The lines needed are those from the start of the records through the line holding "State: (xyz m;", each copied exactly.

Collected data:
##############################
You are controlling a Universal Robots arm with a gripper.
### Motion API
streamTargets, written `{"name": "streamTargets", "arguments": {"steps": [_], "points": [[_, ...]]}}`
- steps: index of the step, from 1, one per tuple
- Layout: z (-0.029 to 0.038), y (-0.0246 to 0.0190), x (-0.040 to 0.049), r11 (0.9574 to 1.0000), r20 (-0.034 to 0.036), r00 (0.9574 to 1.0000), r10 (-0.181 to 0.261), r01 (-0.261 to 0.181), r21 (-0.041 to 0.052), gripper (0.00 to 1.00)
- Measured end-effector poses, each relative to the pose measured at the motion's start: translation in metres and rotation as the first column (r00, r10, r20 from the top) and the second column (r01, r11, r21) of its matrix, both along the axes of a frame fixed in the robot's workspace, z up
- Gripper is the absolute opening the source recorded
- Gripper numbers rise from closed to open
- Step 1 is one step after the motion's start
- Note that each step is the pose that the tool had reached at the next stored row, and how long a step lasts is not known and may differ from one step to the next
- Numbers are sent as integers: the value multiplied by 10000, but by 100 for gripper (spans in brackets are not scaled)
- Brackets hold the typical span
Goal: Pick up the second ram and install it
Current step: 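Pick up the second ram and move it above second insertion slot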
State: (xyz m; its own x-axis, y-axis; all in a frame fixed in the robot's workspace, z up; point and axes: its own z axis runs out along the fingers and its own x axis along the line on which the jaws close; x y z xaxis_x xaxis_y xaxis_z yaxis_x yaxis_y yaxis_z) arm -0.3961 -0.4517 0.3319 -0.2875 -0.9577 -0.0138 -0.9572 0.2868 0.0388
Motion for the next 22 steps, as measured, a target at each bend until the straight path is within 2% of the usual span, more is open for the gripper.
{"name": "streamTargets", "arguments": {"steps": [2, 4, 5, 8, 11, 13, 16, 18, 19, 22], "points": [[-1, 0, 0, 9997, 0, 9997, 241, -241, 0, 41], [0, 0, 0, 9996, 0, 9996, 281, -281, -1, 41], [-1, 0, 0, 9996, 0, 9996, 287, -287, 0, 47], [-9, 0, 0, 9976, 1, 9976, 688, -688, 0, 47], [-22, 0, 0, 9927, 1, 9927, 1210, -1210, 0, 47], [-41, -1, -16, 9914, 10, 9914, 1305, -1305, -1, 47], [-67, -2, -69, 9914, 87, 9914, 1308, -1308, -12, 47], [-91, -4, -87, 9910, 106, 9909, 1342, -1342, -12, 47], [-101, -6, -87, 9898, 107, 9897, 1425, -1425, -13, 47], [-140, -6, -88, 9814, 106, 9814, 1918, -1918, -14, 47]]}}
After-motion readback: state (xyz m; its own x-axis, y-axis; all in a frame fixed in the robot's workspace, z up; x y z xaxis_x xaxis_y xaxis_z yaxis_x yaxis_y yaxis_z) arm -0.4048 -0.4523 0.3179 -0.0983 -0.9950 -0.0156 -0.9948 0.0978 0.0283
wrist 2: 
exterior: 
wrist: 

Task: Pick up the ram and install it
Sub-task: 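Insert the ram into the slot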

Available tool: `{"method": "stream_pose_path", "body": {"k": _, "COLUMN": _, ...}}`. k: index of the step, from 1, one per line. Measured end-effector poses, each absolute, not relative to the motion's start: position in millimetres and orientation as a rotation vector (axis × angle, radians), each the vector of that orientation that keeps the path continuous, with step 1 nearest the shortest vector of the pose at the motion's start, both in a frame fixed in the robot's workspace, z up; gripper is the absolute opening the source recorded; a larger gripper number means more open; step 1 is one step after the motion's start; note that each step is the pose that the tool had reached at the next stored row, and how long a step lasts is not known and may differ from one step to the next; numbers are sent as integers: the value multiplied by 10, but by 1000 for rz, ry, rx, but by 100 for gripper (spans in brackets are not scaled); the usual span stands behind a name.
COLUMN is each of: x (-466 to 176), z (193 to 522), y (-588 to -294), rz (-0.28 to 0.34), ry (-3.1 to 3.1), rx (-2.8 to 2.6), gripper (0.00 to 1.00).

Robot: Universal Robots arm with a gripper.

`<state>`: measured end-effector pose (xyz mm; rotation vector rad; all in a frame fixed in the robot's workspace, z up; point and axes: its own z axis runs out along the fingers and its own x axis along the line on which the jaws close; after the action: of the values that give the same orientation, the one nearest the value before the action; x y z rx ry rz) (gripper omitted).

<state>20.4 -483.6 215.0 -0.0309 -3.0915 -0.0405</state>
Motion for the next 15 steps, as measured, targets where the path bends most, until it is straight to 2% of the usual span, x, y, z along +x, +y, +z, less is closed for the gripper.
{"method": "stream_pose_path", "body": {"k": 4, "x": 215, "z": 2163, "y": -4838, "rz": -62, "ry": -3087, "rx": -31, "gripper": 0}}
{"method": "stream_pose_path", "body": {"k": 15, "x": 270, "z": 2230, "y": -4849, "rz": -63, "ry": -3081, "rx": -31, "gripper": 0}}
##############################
RESULT:
You are controlling a Universal Robots arm with a gripper.
### Motion API
streamTargets, written `{"name": "streamTargets", "arguments": {"steps": [_], "points": [[_, ...]]}}`
- steps: index of the step, from 1, one per tuple
- Layout: z (-0.029 to 0.038), y (-0.0246 to 0.0190), x (-0.040 to 0.049), r11 (0.9574 to 1.0000), r20 (-0.034 to 0.036), r00 (0.9574 to 1.0000), r10 (-0.181 to 0.261), r01 (-0.261 to 0.181), r21 (-0.041 to 0.052), gripper (0.00 to 1.00)
- Measured end-effector poses, each relative to the pose measured at the motion's start: translation in metres and rotation as the first column (r00, r10, r20 from the top) and the second column (r01, r11, r21) of its matrix, both along the axes of a frame fixed in the robot's workspace, z up
- Gripper is the absolute opening the source recorded
- Gripper numbers rise from closed to open
- Step 1 is one step after the motion's start
- Note that each step is the pose that the tool had reached at the next stored row, and how long a step lasts is not known and may differ from one step to the next
- Numbers are sent as integers: the value multiplied by 10000, but by 100 for gripper (spans in brackets are not scaled)
- Brackets hold the typical span
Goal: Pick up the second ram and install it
Current step: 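Pick up the second ram and move it above second insertion slot
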State: (xyz m; its own x-axis, y-axis; all in a frame fixed in the robot's workspace, z up; point and axes: its own z axis runs out along the fingers and its own x axis along the line on which the jaws close; x y z xaxis_x xaxis_y xaxis_z yaxis_x yaxis_y yaxis_z) arm -0.3961 -0.4517 0.3319 -0.2875 -0.9577 -0.0138 -0.9572 0.2868 0.0388

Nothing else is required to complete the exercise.